08:48AM | 01/02/04
Member Since: 12/29/03
4 lifetime posts
I have a 1.5yrs home and I have a humidifier installed. The humidity level of the house is normally below 40% (Range of 35-40%).

I am getting lots of condensation on ALL of my bedroom windows on the second floor. We have exaust fans in all bathroom and they are always used when someone is taking shower so steam leaking into the boodroom is min.

Can someone guide me on some of the steps I can take to minimize this buildup. Most of the time I need to use a towel to wipe the water off the window bed. It also freezes when its very cold and i need to pry the ice off the inside of the window.

I am in Ottawa, Ontario.



03:48PM | 01/03/04
Member Since: 11/06/02
1280 lifetime posts
People are very comfortable at 40% humidity. Dust mites and molds get pretty comfortable at 30% - 60 % RH. Wood houses are more comfortable at 15% - 20%
Can you strike a compromise?. As long as the RH is that high, you will see condensation on the coolest surfaces in the house.


07:28AM | 01/04/04
Member Since: 12/29/03
4 lifetime posts
First of all thanks for the response.
I turned my humidifier off for last 24 hours and wiped clean all the windows. The meter shows that the house is at about 35% RH and i have not seen any condensation on the windows.

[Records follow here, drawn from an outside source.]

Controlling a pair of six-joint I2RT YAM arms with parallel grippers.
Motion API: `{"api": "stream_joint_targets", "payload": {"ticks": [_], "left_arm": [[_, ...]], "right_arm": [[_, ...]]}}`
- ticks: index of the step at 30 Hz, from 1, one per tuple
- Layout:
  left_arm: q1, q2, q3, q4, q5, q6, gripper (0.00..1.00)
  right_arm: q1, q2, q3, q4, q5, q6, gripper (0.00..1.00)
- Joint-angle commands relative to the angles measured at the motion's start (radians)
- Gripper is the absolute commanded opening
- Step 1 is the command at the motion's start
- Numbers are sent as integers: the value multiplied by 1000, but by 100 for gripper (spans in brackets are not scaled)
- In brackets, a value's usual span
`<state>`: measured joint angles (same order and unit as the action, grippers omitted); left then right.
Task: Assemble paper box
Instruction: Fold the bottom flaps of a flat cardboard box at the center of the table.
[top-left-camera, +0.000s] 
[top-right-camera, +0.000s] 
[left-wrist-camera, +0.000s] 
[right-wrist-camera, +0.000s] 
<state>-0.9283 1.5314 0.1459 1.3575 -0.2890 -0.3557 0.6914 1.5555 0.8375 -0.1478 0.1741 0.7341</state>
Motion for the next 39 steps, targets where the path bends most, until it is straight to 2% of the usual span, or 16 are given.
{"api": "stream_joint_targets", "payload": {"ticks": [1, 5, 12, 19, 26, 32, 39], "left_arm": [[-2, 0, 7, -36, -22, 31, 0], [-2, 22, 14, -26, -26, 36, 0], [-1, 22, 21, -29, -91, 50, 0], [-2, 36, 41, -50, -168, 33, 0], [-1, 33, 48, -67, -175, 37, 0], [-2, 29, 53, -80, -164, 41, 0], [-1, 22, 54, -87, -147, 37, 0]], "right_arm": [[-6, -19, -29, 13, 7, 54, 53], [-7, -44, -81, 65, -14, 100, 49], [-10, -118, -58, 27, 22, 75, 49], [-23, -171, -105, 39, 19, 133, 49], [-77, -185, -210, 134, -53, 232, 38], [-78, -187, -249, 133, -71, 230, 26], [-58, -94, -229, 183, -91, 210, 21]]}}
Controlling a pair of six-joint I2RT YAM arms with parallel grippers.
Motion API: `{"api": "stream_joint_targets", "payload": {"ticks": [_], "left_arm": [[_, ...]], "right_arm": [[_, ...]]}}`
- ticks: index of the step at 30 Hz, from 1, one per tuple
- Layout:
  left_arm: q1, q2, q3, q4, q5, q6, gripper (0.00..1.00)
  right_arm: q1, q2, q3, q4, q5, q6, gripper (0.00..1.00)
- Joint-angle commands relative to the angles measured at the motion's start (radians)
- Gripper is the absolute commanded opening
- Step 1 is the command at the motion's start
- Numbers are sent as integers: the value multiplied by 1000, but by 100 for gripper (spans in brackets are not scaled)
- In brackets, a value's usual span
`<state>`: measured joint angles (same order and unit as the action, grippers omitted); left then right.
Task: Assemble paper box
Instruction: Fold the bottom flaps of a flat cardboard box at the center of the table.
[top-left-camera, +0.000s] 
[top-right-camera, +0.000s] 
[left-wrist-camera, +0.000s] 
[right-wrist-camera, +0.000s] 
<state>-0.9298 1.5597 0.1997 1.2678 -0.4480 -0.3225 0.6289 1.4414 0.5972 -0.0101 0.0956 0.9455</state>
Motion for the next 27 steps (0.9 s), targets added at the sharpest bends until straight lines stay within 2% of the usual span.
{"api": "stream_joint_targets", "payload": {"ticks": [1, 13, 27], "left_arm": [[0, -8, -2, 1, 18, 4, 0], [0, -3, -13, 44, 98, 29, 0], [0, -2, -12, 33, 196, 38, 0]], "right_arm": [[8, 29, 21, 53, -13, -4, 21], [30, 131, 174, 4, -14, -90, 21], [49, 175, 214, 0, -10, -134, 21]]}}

So it does makes sense that my humidifier was spitting more humidity then the house needed and I was getting condensation. I had the humidifier set to 35%.

From what i understand from your reply is that if I can manage with RH 20% I am good. Is that correct?

our house is not all wood. Front is brick, all else is 2X4 with drywalls.



08:29AM | 12/16/13
If you have blinds or curtains pulled, the air in the room won't circulate and condensation -- even ice -- will form. This will happen no matter what brand of windows you have. Showering and cooking while not running external exhaust fans can exacerbate the problem. Also, condensation can happen more frequently in bedrooms if you sleep with doors closed, since you exhale water vapor when you breathe.

Andersen Windows has a really great video that helps explain condensation, why it happens, and how to prevent it (I am not employed by Andersen, nor sell their products).

Here's the take-away from the video:

"Condensation doesn't mean there's a problem with your windows. In fact, the presence of condensation could actually be a sign that your windows have good, tight seals. Everything that makes homes more energy efficient also locks moisture inside your house and increases the chances of condensation forming."